- Directions
Transcribe these records exactly, dropping every picture.
═════ Exercise material ═════
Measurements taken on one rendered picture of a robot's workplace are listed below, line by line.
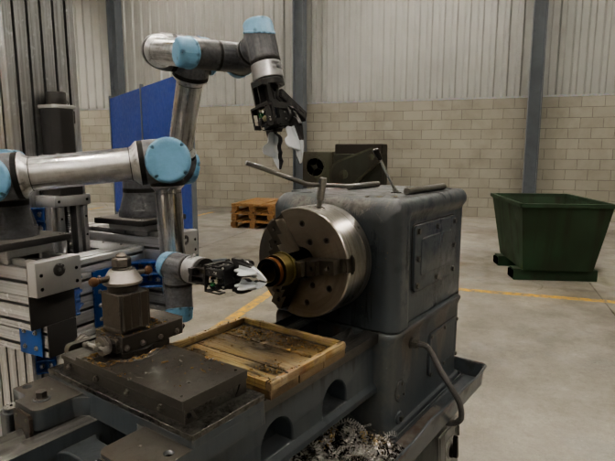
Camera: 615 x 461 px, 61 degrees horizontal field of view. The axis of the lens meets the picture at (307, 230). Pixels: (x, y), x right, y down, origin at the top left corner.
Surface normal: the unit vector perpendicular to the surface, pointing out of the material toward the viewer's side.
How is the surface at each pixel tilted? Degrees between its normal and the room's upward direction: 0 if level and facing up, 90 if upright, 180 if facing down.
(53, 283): 90
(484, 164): 90
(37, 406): 0
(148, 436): 0
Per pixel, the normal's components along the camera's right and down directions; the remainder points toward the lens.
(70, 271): 0.89, 0.07
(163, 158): 0.43, 0.13
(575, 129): -0.32, 0.15
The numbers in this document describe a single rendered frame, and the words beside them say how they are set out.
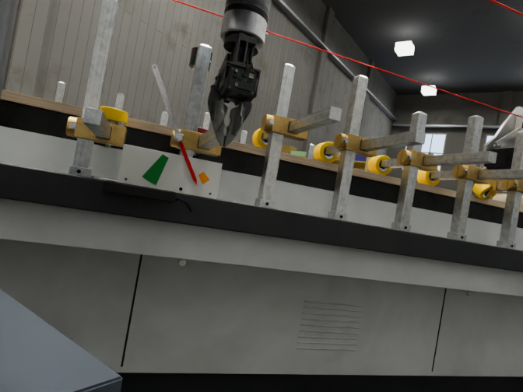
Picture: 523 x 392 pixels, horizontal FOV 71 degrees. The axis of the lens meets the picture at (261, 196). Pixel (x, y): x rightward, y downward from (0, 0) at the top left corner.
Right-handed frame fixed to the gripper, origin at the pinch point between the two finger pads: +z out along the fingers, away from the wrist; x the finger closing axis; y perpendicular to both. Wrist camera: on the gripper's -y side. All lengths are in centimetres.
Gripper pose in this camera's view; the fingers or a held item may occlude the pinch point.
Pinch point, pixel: (223, 141)
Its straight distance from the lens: 77.1
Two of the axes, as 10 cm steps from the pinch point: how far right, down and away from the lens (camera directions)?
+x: 9.3, 1.6, 3.2
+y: 3.2, 0.2, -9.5
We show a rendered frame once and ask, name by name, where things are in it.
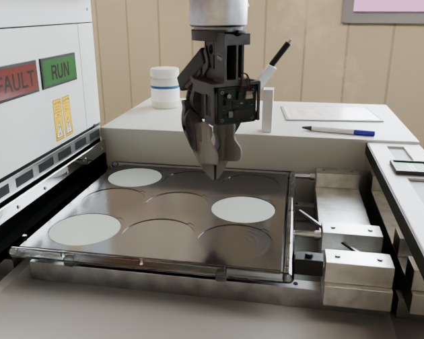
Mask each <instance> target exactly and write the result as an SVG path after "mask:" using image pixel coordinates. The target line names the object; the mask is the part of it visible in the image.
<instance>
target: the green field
mask: <svg viewBox="0 0 424 339"><path fill-rule="evenodd" d="M42 68H43V73H44V84H45V87H47V86H49V85H54V84H56V83H60V82H63V81H66V80H69V79H73V78H76V70H75V57H74V55H70V56H64V57H60V58H56V59H51V60H47V61H42Z"/></svg>
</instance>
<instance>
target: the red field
mask: <svg viewBox="0 0 424 339"><path fill-rule="evenodd" d="M37 89H38V81H37V75H36V65H35V63H31V64H27V65H21V66H17V67H12V68H8V69H2V70H0V101H2V100H6V99H8V98H12V97H15V96H19V95H22V94H24V93H28V92H31V91H34V90H37Z"/></svg>
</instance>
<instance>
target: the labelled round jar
mask: <svg viewBox="0 0 424 339"><path fill-rule="evenodd" d="M150 75H151V77H152V78H151V105H152V106H153V107H154V108H157V109H172V108H177V107H179V105H180V88H179V84H178V80H177V76H179V68H178V67H152V68H150Z"/></svg>
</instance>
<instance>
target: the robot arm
mask: <svg viewBox="0 0 424 339"><path fill-rule="evenodd" d="M248 8H249V4H248V0H189V25H190V26H191V27H194V29H193V30H191V36H192V40H196V41H205V47H204V48H200V50H199V51H198V52H197V53H196V54H195V55H194V57H193V58H192V59H191V61H190V62H189V63H188V64H187V66H185V68H184V69H183V70H182V72H181V73H180V74H179V76H177V80H178V84H179V88H180V90H181V91H186V90H187V92H186V99H185V100H182V101H181V102H182V114H181V123H182V128H183V131H184V134H185V135H186V138H187V140H188V143H189V145H190V147H191V149H192V150H193V152H194V155H195V157H196V159H197V161H198V163H199V164H200V166H201V168H202V169H203V171H204V172H205V173H206V174H207V175H208V176H209V177H210V178H211V179H212V180H217V179H218V178H219V177H220V175H221V174H222V173H223V171H224V169H225V167H226V165H227V163H228V162H229V161H239V160H241V157H242V149H241V147H240V145H239V144H238V142H237V140H236V136H235V133H236V131H237V129H238V128H239V126H240V124H241V123H243V122H253V121H255V120H260V81H259V80H256V79H251V78H249V76H248V74H247V73H244V45H250V33H246V30H245V29H242V27H244V26H246V25H247V20H248ZM244 74H245V75H246V76H247V77H244ZM256 92H257V98H256ZM202 119H205V121H203V120H202ZM209 125H211V126H213V128H212V127H211V126H209ZM213 134H214V135H215V145H213V144H212V141H211V137H212V136H213Z"/></svg>
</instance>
═════
- Answer space
Measurements taken on one rendered picture of a robot's workplace are listed below, line by line.
Camera: 615 x 461 px, 61 degrees horizontal field of view. The axis of the lens meets the picture at (307, 230). Pixels: (x, y), x right, y down, origin at the top left corner.
Surface normal: the unit vector perpendicular to the surface, pointing out of the material toward the viewer's side.
How is the surface at each pixel tilted? Degrees between its normal and the room's upward direction: 0 if level and facing up, 90 if upright, 180 if facing down.
(53, 283): 90
(484, 164): 90
(37, 406): 0
(148, 436): 0
Per pixel, the normal's components along the camera's right and down directions; the remainder points toward the lens.
(70, 271): 0.89, 0.07
(163, 158): 0.43, 0.13
(575, 129): -0.32, 0.15
The numbers in this document describe a single rendered frame, and the words beside them say how they are set out.
Picture: 523 x 392 pixels, horizontal FOV 71 degrees. The axis of the lens meets the picture at (261, 196). Pixel (x, y): x rightward, y downward from (0, 0) at the top left corner.
Right-handed frame fixed to the gripper, origin at the pinch point between the two finger pads: +z out along the fingers, away from the wrist; x the finger closing axis; y perpendicular to both. Wrist camera: on the gripper's -y side. All lengths are in centimetres.
Gripper pose in this camera's view; the fingers or a held item may occlude the pinch point.
Pinch point, pixel: (223, 141)
Its straight distance from the lens: 77.1
Two of the axes, as 10 cm steps from the pinch point: how far right, down and away from the lens (camera directions)?
+x: 9.3, 1.6, 3.2
+y: 3.2, 0.2, -9.5
We show a rendered frame once and ask, name by name, where things are in it.
Mask each <instance> target exactly and write the result as an SVG path after "mask:" using image pixel coordinates. The target line names the object; the mask is the part of it visible in the image.
<instance>
target: the green field
mask: <svg viewBox="0 0 424 339"><path fill-rule="evenodd" d="M42 68H43V73H44V84H45V87H47V86H49V85H54V84H56V83H60V82H63V81H66V80H69V79H73V78H76V70H75V57H74V55H70V56H64V57H60V58H56V59H51V60H47V61H42Z"/></svg>
</instance>
<instance>
target: the red field
mask: <svg viewBox="0 0 424 339"><path fill-rule="evenodd" d="M37 89H38V81H37V75H36V65H35V63H31V64H27V65H21V66H17V67H12V68H8V69H2V70H0V101H2V100H6V99H8V98H12V97H15V96H19V95H22V94H24V93H28V92H31V91H34V90H37Z"/></svg>
</instance>
<instance>
target: the labelled round jar
mask: <svg viewBox="0 0 424 339"><path fill-rule="evenodd" d="M150 75H151V77H152V78H151V105H152V106H153V107H154V108H157V109H172V108H177V107H179V105H180V88H179V84H178V80H177V76H179V68H178V67H152V68H150Z"/></svg>
</instance>
<instance>
target: the robot arm
mask: <svg viewBox="0 0 424 339"><path fill-rule="evenodd" d="M248 8H249V4H248V0H189V25H190V26H191V27H194V29H193V30H191V36H192V40H196V41H205V47H204V48H200V50H199V51H198V52H197V53H196V54H195V55H194V57H193V58H192V59H191V61H190V62H189V63H188V64H187V66H185V68H184V69H183V70H182V72H181V73H180V74H179V76H177V80H178V84H179V88H180V90H181V91H186V90H187V92H186V99H185V100H182V101H181V102H182V114H181V123H182V128H183V131H184V134H185V135H186V138H187V140H188V143H189V145H190V147H191V149H192V150H193V152H194V155H195V157H196V159H197V161H198V163H199V164H200V166H201V168H202V169H203V171H204V172H205V173H206V174H207V175H208V176H209V177H210V178H211V179H212V180H217V179H218V178H219V177H220V175H221V174H222V173H223V171H224V169H225V167H226V165H227V163H228V162H229V161H239V160H241V157H242V149H241V147H240V145H239V144H238V142H237V140H236V136H235V133H236V131H237V129H238V128H239V126H240V124H241V123H243V122H253V121H255V120H260V81H259V80H256V79H251V78H249V76H248V74H247V73H244V45H250V33H246V30H245V29H242V27H244V26H246V25H247V20H248ZM244 74H245V75H246V76H247V77H244ZM256 92H257V98H256ZM202 119H205V121H203V120H202ZM209 125H211V126H213V128H212V127H211V126H209ZM213 134H214V135H215V145H213V144H212V141H211V137H212V136H213Z"/></svg>
</instance>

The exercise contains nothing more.